* _TO DO_
Give the number of lines in the records below that include the word "steps", and add nothing to it.

* _INPUT DATA_
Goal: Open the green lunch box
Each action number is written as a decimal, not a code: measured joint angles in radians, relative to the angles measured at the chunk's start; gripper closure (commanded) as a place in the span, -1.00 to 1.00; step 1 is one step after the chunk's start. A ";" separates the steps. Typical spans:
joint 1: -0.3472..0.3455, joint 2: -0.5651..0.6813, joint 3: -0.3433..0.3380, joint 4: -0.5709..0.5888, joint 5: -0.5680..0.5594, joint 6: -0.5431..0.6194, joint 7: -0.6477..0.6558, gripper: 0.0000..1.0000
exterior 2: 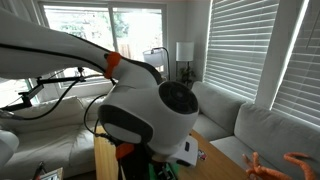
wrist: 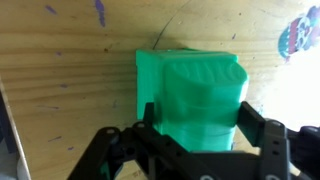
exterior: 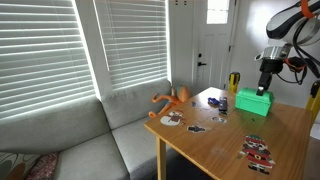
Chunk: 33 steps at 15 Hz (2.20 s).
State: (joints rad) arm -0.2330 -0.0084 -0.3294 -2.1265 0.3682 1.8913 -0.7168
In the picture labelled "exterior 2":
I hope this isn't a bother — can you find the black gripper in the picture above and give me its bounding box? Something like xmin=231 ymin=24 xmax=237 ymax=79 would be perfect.
xmin=118 ymin=145 xmax=158 ymax=180

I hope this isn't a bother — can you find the wooden table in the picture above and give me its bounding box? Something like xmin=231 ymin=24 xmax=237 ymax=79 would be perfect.
xmin=93 ymin=124 xmax=249 ymax=180

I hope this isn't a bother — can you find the wooden framed panel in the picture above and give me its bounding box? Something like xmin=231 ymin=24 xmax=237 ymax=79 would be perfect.
xmin=31 ymin=161 xmax=64 ymax=180

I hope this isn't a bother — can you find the white sofa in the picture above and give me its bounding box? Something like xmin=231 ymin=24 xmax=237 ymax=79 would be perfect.
xmin=0 ymin=94 xmax=113 ymax=179

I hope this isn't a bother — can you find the green house plant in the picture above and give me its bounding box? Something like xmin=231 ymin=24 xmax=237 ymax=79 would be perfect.
xmin=178 ymin=64 xmax=197 ymax=88

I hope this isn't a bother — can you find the arc lamp with white shade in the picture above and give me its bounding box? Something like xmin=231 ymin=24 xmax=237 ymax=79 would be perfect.
xmin=142 ymin=46 xmax=171 ymax=81

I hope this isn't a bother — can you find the floor lamp with cylinder shade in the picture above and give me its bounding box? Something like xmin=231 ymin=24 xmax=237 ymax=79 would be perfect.
xmin=175 ymin=41 xmax=195 ymax=84

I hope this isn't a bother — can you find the orange octopus plush toy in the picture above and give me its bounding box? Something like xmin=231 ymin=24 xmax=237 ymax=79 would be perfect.
xmin=242 ymin=151 xmax=318 ymax=180

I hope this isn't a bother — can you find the grey fabric sofa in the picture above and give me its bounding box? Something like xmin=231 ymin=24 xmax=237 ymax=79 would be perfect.
xmin=190 ymin=80 xmax=320 ymax=180

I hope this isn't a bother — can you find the sliding glass window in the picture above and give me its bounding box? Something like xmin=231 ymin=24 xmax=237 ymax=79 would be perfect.
xmin=38 ymin=1 xmax=168 ymax=90

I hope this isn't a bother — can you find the white window blind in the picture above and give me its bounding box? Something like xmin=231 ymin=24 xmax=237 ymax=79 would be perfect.
xmin=271 ymin=0 xmax=320 ymax=127
xmin=203 ymin=0 xmax=280 ymax=102

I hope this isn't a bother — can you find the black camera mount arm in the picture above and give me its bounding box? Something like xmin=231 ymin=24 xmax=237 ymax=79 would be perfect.
xmin=0 ymin=66 xmax=88 ymax=113

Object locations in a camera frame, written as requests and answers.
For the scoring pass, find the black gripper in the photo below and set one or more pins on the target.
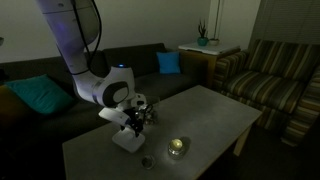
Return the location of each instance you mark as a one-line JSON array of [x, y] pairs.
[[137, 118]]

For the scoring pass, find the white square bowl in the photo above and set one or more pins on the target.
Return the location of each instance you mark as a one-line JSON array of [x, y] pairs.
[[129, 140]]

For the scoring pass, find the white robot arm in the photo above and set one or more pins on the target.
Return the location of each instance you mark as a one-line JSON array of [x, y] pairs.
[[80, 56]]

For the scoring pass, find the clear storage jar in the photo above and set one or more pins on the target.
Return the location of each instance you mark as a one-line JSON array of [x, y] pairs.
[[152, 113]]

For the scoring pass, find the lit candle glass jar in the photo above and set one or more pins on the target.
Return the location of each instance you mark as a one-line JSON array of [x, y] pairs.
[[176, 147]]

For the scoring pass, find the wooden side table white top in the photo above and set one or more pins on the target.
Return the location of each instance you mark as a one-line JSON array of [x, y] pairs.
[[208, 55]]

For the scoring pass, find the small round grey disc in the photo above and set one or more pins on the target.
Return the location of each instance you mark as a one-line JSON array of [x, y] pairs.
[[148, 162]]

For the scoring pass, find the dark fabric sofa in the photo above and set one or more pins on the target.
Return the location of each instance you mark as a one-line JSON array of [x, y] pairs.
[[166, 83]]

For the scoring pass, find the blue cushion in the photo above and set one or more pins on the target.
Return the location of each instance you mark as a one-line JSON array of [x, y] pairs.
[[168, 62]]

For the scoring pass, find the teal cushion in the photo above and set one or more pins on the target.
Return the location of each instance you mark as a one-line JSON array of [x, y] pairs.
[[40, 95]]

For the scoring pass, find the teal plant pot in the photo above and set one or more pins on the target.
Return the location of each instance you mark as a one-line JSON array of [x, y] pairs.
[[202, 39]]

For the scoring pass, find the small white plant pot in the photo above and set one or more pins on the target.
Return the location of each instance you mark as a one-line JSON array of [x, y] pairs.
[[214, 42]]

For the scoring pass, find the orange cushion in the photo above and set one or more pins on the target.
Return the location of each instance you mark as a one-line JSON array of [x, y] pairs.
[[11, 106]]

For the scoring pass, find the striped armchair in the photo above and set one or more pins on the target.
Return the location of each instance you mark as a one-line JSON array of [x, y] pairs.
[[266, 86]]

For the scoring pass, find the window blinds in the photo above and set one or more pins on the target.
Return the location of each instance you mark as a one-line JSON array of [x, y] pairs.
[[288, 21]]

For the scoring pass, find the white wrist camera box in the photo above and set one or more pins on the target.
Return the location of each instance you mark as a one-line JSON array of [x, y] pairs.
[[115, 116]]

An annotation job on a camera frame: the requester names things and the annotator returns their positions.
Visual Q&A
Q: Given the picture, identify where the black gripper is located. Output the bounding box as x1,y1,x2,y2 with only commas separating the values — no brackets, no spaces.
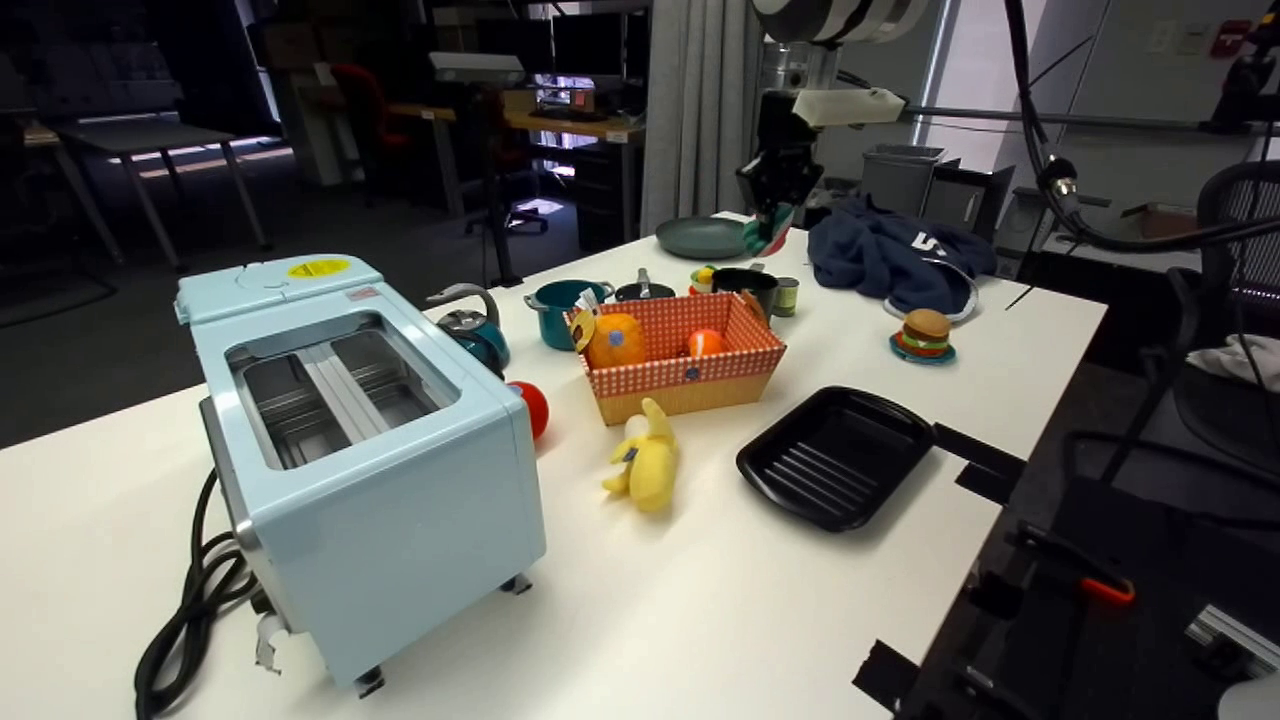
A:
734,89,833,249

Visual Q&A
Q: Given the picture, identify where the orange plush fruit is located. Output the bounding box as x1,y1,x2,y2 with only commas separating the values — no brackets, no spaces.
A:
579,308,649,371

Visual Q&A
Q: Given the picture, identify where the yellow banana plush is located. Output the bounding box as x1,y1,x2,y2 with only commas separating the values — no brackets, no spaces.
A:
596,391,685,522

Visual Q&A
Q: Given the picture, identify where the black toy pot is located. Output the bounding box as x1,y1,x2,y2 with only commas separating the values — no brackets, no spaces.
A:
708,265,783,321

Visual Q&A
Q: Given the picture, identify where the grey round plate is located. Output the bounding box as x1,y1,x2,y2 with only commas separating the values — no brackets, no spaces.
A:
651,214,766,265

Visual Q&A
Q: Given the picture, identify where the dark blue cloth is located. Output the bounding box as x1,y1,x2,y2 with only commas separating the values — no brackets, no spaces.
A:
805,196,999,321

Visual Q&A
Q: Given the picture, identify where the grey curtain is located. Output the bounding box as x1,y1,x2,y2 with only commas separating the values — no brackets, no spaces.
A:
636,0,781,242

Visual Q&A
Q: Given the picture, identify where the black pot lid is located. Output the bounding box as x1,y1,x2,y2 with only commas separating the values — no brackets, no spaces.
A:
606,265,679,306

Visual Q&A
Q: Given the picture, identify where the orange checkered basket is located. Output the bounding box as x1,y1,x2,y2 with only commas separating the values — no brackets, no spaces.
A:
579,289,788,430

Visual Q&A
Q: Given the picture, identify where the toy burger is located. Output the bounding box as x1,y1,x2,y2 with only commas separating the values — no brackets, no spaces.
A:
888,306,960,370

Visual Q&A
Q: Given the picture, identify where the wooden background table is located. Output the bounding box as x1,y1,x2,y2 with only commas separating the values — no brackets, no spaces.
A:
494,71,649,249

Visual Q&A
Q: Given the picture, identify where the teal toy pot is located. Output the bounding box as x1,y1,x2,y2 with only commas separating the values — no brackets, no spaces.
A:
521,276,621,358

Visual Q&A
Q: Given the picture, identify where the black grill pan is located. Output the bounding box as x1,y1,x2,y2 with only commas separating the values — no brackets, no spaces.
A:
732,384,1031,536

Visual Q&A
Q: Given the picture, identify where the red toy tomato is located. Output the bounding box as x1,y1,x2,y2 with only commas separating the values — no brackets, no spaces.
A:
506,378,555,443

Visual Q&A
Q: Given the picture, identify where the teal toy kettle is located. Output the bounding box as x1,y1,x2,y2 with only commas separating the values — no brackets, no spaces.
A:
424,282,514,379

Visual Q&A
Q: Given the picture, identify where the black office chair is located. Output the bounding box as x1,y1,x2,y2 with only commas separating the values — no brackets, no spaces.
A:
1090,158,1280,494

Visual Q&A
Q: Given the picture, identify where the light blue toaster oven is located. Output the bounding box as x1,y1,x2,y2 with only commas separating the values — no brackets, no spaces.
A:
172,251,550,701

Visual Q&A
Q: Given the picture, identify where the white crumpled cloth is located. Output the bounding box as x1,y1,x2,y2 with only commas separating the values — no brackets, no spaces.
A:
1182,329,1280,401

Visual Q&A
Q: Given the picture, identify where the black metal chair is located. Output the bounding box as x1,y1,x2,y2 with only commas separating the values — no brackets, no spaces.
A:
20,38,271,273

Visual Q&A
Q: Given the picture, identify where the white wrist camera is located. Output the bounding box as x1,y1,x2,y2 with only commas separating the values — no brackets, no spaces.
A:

* _EXPECTED ANSWER_
2